Perhaps we have special POJO, for which some clients pass “” instead of null
(a perl client? :) ); and instead of failing with an exception (“Cannot deserialize type MyPojo from String value”) we would like to just get null
.
If so, try this:
mapper.coercionConfigFor(MyPojo.class)
.setCoercion(CoercionInputShape.EmptyString, CoercionAction.AsNull);
or, if you’d prefer getting “empty” POJO (one creating with default constructor):
mapper.coercionConfigFor(MyPojo.class)
.setCoercion(CoercionInputShape.EmptyString, CoercionAction.AsEmpty);
Or, to do latter for all POJOs:
mapper.coercionConfigFor(LogicalType.POJO)
.setCoercion(CoercionInputShape.EmptyString, CoercionAction.AsEmpty);
… in fact, what the hey: let’s allow ALL KINDS OF THINGS to be deserialized from empty String! This might do the trick:
mapper.coercionConfigDefaults()
.setCoercion(CoercionInputShape.EmptyString, CoercionAction.AsEmpty)
Note: for some types “empty value” selection would be null
— this is determined by what JsonDeserializer
that handles target type returns for getEmptyValue()
method.
Backwards-compatibility with existing settings
On/off features mentioned earlier should be used as global defaults to apply in case no specific coercion configuration has been defined. Their use will be supported for Jackson 2.x, although some or all may be dropped in future for Jackson 3.0, depending on how well this new system works.
JsonFormat(lenient=)
setting is not used as part of definition, due to various reasons (including incompatible scoping): going forward, this is meant to only control value ranges within expected type — for example, whether non-standard textual representations are valid for Date/Time (like “February 31”) — but not related to value coercions.
Beyond these on/off features, the ultimate global defaults are quite lenient, allowing value conversions.
Actually configurable coercions: work-in-progress
One important caveat with Jackson 2.12 and coercion configuration is that deserializers will have to explicitly use the new system for settings to take effect. Although a lot of effort was spent on retrofitting existing deserializers of jackson-databind
and core datatype modules, it is likely that a few cases were missed.
In addition to existing coercions that may not yet consider new configuration, there are also cases of “potential coercion”: cases where value coercion was never considered — for example, I earlier mention that Jackson does not try to do anything with Object value if boolean is expected — and failure is automatic. But while there may not be reasonable value coercion available, one of other settings (“as-null”, “as-empty”; latter meaning false
for booleans) could make sense: deserializer simply needs to start considering such use cases (that is, have handling that checks coercion settings).

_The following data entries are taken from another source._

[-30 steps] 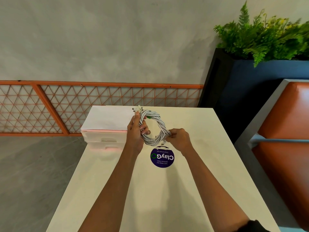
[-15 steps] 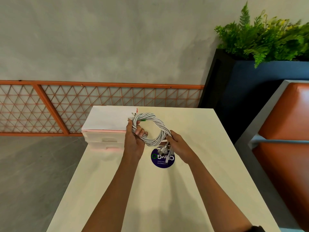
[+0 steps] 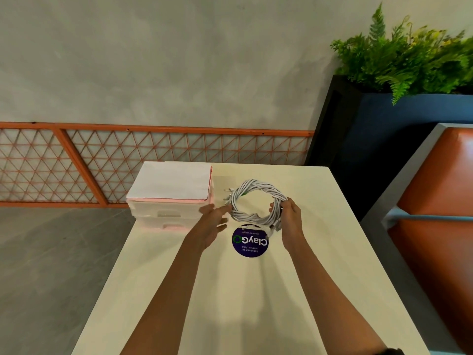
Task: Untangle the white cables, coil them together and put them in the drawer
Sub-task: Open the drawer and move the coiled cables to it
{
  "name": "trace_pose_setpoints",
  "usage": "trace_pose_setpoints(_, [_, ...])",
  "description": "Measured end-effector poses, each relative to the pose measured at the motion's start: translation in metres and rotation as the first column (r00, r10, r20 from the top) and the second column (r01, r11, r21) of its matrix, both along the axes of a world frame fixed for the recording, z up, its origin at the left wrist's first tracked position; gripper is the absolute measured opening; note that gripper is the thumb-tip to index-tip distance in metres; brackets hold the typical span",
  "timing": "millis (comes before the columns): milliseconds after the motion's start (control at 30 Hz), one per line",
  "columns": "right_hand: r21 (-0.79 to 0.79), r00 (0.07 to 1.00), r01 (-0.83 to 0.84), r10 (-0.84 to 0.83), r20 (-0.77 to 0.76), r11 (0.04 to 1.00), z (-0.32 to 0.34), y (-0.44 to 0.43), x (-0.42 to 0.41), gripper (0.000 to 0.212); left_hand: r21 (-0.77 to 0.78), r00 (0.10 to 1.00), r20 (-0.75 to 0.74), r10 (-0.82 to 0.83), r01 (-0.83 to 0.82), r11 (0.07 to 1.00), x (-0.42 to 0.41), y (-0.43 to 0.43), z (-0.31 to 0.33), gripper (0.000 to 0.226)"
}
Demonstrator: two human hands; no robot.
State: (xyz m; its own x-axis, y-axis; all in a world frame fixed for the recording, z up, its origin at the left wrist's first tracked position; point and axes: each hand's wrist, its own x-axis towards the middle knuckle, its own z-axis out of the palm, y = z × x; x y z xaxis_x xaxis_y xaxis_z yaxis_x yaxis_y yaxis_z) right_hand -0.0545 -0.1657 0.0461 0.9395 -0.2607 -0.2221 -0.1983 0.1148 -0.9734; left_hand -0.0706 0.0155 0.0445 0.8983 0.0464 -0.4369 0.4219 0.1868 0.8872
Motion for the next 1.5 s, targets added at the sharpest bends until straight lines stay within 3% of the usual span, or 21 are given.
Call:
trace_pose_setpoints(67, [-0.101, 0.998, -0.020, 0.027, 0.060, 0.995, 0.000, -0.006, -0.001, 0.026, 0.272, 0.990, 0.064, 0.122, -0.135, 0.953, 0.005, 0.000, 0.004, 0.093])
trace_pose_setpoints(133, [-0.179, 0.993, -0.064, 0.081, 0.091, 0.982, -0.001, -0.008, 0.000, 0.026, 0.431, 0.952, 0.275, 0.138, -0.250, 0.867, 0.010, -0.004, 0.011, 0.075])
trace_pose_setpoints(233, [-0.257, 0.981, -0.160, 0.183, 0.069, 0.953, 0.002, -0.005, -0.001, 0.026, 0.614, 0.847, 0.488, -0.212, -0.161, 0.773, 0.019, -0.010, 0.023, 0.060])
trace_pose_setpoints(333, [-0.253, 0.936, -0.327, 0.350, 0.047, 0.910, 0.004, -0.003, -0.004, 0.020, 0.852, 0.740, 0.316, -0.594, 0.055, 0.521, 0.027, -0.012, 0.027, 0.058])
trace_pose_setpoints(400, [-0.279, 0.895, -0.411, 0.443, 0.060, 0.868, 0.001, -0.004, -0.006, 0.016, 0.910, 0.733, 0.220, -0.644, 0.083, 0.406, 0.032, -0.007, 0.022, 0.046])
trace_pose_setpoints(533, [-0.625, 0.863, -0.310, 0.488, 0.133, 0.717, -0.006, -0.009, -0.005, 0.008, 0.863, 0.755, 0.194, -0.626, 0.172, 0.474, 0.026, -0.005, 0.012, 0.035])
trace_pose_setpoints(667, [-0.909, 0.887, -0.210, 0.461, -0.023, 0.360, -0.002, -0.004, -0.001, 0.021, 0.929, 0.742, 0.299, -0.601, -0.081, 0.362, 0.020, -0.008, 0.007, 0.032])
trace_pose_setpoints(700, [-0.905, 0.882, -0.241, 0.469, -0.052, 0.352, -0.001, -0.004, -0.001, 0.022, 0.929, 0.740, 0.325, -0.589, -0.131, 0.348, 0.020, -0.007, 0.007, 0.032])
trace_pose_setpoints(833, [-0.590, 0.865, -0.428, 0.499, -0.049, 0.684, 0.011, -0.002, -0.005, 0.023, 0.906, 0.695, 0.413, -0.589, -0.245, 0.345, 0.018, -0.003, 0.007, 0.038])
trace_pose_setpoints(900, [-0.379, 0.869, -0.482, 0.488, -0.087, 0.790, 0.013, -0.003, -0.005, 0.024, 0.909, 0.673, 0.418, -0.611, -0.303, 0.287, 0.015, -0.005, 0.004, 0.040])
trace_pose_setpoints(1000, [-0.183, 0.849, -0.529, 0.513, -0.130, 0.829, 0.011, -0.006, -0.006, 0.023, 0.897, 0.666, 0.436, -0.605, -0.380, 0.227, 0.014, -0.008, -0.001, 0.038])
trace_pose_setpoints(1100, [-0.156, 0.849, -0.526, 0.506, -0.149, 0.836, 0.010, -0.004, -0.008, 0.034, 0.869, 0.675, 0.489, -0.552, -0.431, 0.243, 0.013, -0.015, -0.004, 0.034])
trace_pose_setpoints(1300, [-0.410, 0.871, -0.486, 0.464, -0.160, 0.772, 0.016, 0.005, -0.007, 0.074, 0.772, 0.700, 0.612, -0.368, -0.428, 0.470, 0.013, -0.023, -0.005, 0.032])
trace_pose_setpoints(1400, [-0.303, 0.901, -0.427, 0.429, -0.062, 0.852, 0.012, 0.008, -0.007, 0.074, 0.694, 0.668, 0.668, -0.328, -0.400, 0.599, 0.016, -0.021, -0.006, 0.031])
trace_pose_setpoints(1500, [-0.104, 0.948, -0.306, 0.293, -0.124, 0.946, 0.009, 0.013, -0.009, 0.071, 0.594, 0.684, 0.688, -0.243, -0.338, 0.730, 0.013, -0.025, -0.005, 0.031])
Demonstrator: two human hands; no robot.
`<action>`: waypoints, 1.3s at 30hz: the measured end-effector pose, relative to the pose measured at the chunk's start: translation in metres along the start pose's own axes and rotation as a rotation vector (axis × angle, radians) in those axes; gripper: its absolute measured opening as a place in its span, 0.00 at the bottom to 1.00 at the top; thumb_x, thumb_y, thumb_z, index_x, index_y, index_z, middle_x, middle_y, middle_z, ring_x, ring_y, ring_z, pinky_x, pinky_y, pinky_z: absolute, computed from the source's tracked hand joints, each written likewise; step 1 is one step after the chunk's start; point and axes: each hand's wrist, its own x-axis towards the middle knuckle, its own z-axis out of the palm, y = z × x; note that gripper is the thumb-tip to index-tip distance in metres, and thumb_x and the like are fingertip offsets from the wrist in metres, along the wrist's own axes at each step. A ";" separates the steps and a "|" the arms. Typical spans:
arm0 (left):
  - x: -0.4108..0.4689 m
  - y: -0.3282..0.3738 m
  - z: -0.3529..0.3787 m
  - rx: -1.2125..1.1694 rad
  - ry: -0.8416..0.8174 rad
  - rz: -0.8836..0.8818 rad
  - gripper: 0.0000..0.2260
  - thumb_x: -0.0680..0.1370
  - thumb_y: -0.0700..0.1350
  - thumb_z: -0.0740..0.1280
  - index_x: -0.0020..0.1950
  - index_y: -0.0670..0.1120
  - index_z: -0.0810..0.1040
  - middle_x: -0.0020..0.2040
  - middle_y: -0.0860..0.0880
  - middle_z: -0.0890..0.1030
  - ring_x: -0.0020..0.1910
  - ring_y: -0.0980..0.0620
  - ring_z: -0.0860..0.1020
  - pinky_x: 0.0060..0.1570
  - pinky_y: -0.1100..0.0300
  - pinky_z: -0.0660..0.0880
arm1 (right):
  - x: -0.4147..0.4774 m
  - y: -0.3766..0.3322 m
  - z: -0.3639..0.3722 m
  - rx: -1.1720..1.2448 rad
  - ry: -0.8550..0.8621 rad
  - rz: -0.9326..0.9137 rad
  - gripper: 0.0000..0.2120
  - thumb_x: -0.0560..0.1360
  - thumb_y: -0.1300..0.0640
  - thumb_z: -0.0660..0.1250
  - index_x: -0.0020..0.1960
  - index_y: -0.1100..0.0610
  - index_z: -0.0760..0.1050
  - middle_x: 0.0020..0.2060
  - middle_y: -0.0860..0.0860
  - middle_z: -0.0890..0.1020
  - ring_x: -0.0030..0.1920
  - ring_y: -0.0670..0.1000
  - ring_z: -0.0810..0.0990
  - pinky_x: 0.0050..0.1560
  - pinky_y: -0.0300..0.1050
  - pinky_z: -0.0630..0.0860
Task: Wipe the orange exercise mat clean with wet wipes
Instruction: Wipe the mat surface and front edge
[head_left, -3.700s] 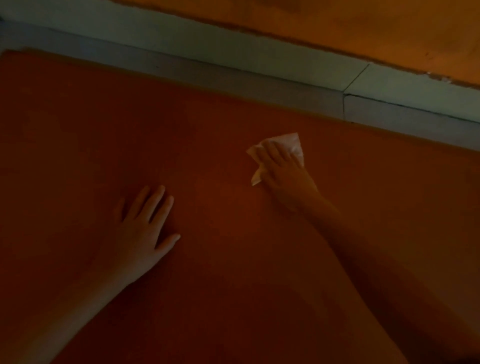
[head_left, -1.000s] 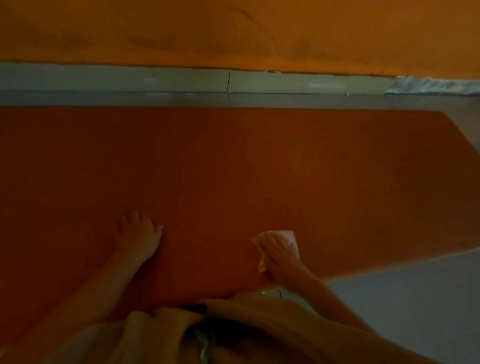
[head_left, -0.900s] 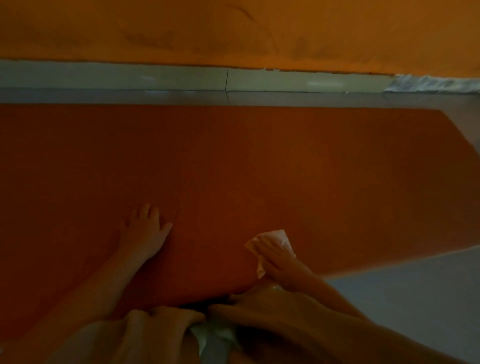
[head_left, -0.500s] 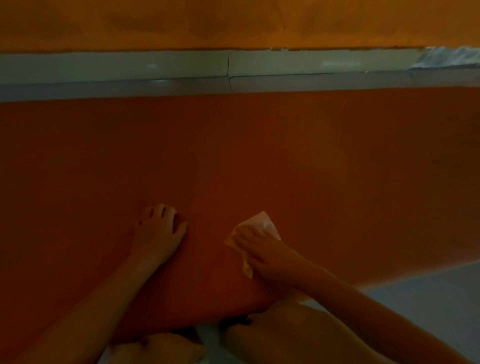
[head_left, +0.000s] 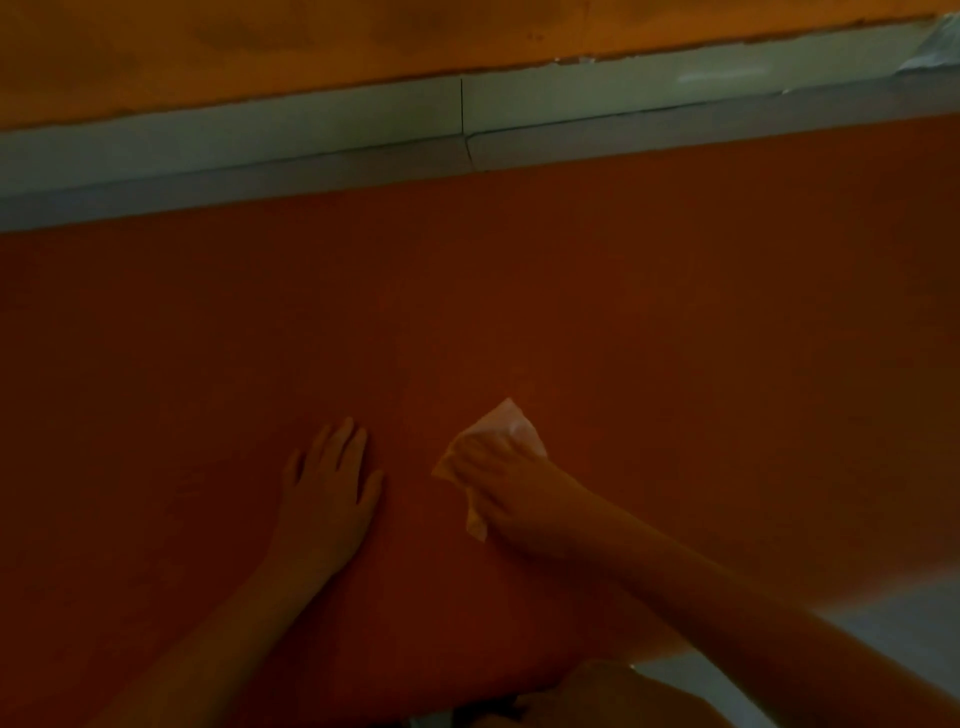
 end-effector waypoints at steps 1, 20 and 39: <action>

In both cases, it makes sense to raise a Github issue against specific component that handles datatype in question (if you know what it is), or jackson-databind
if not sure of module.
Future Work
In near future (2.12.x patch releases) it is likely that support for value coercion configuration will extend slowly but steadily. Support for “Empy Array” and “Empty Object” pseudo-shapes, for example, is very limited currently.
Beyond these incremental improvements, it is also possible that some aspects of type coercions will differ between different format backends — for example, textual format types like CSV, Java Properties and XML — need to allow more flexible coercions not matter what.
And at the other end of format spectrum, more strictly specified types like Avro and Protobuf may have challenges of their own ( but note: since coercions are between external possibly strong type and definitions of POJOs coercions can still be useful and even necessary).